_Exercise instructions_
Search the data for the string "task" and extract every line where it appears.

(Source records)
● ● ●
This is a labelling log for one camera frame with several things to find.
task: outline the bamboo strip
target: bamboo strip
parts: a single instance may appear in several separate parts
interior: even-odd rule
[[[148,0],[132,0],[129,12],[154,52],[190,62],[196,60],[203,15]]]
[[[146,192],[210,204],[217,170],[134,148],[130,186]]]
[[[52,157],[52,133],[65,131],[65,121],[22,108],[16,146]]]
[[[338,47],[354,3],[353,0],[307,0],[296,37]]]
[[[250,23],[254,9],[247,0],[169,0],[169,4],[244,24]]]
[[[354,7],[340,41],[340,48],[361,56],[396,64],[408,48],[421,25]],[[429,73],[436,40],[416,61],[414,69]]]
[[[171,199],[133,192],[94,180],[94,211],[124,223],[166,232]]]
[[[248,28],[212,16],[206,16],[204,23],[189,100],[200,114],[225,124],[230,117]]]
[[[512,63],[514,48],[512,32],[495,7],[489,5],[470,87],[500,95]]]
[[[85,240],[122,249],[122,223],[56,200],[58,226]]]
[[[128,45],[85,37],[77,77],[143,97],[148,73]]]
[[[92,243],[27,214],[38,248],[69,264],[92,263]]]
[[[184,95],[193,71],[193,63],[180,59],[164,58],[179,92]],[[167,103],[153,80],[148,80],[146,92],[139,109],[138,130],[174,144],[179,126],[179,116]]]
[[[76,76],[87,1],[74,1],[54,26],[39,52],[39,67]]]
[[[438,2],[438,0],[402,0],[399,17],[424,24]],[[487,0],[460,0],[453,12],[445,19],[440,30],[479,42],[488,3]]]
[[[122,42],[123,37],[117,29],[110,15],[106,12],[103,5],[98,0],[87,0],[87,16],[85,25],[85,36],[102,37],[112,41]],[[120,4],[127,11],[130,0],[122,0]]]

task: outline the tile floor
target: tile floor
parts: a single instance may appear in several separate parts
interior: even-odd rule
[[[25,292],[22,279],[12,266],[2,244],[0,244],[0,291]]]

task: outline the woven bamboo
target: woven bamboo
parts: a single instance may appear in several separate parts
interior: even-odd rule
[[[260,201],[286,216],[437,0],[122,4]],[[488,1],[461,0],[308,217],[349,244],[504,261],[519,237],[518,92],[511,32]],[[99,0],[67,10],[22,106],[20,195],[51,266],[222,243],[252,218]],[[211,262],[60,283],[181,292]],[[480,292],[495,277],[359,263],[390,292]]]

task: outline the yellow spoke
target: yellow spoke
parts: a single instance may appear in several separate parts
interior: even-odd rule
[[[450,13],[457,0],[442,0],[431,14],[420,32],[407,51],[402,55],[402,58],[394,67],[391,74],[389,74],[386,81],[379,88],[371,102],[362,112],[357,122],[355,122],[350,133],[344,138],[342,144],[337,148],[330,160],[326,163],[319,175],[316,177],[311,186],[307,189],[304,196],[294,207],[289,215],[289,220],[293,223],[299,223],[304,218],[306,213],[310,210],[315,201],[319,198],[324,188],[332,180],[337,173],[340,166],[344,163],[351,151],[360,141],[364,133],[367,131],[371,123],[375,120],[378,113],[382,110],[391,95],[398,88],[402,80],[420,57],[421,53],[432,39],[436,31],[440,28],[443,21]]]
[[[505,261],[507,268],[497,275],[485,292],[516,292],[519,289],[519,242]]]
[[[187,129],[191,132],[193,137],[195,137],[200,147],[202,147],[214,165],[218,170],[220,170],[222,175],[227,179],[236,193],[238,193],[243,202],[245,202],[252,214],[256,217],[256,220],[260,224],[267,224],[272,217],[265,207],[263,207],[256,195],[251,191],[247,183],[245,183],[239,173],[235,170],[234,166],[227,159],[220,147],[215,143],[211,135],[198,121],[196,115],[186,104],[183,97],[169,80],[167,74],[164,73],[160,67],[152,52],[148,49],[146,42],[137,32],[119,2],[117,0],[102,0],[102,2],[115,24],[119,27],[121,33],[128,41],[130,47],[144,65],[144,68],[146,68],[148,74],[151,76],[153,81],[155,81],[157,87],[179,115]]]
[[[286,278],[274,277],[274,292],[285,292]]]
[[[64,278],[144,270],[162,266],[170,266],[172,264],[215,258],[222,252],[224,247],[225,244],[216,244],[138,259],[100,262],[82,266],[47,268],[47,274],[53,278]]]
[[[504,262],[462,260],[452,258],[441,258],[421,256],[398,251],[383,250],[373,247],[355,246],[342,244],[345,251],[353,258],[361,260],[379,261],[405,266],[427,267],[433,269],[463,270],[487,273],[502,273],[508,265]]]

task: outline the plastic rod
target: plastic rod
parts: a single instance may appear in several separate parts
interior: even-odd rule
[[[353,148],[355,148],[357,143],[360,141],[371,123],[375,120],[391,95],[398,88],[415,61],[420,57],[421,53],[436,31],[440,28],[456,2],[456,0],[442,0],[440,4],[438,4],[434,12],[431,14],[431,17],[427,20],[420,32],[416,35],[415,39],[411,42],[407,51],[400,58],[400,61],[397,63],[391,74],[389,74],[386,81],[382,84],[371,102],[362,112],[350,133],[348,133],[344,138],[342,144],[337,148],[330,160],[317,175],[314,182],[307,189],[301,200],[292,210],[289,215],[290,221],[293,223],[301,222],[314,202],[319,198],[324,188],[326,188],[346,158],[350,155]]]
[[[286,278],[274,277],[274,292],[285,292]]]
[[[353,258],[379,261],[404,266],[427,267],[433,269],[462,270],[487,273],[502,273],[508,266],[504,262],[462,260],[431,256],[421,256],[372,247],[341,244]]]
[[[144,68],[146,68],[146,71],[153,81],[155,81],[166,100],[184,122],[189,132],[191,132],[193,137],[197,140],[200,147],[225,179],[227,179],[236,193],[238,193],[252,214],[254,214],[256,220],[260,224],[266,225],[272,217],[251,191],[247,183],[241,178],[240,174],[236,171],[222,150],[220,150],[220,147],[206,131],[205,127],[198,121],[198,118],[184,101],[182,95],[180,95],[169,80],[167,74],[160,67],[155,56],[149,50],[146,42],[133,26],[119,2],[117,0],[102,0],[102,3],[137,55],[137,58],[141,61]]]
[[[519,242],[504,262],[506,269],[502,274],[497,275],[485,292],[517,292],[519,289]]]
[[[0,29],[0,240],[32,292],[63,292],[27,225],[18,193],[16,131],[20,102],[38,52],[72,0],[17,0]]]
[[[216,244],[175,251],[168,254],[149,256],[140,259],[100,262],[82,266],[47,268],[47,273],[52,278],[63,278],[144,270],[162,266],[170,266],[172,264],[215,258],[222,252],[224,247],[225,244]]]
● ● ●
_Your solution_
task: outline the bamboo strip
task: outline the tile floor
task: outline the woven bamboo
task: outline the yellow spoke
task: outline the plastic rod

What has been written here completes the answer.